My favorite part of the Queens roadscape is the appearance of such things as 43th Street, 43th Road, 43th Place and 43th Avenue all within a 1/4 mile of one another.

dezcom's picture

James, isn't that "Toity-toid" street? ;-)

flooce's picture

I love this thread. Thank you to the NewYorkians here participating.

I lived and worked in DC for three months and have to say being used to European cities, I find, although DC is almost all regards totally untypical for the US (east-coast, city-planning, building heights), already here the negative effects of sprawl are plainly obvious. I loved my DC experience, but hated the public transport there. Maybe part of it was the bad exchange rate and the price increase for the Metro right when I arrived ;) . (That brings me to the question: how do you punctuate and use parenthesis in combination with emoticons?)

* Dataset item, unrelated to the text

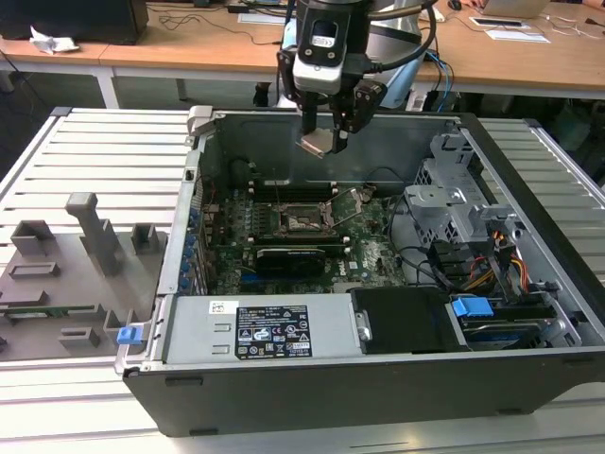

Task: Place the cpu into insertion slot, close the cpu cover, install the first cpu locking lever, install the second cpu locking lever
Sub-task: 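Place the cpu into insertion slot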

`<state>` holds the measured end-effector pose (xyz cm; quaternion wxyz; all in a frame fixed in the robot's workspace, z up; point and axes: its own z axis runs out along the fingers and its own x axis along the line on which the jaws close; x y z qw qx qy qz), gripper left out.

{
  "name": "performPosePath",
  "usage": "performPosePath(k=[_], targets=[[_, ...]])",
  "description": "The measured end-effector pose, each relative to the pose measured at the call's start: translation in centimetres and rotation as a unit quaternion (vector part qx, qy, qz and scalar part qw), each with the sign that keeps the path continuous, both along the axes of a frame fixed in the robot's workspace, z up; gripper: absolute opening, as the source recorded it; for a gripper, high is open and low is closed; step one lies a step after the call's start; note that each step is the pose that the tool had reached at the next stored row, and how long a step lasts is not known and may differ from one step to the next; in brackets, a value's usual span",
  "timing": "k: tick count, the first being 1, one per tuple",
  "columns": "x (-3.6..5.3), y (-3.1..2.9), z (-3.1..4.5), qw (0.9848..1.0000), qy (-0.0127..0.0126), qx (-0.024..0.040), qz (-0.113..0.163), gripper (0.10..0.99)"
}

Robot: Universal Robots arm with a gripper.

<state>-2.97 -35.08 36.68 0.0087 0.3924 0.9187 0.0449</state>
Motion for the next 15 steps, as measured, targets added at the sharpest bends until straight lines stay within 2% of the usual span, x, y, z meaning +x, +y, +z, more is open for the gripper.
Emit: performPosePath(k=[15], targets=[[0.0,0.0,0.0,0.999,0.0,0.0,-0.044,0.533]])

European cities are just much more condensed, in a comfortable way however, as size-maximizing is not the ultimate goal over here.

In contrast to that, I have to say I absolutely love New York!

dezcom's picture

Flooce,
My son is now enjoying Austria at a a geophysics conference in Obergurgl.

http://www.flickr.com/photos/dezcom/6179209960/in/photostream/lightbox/

flooce's picture

It must be most beautiful there at this time of the year, the Tyrollean Alps are very impressive. The landscape is probably one of the best aspects about this country. I hope he enjoys his time there and brings home good memories and photographies.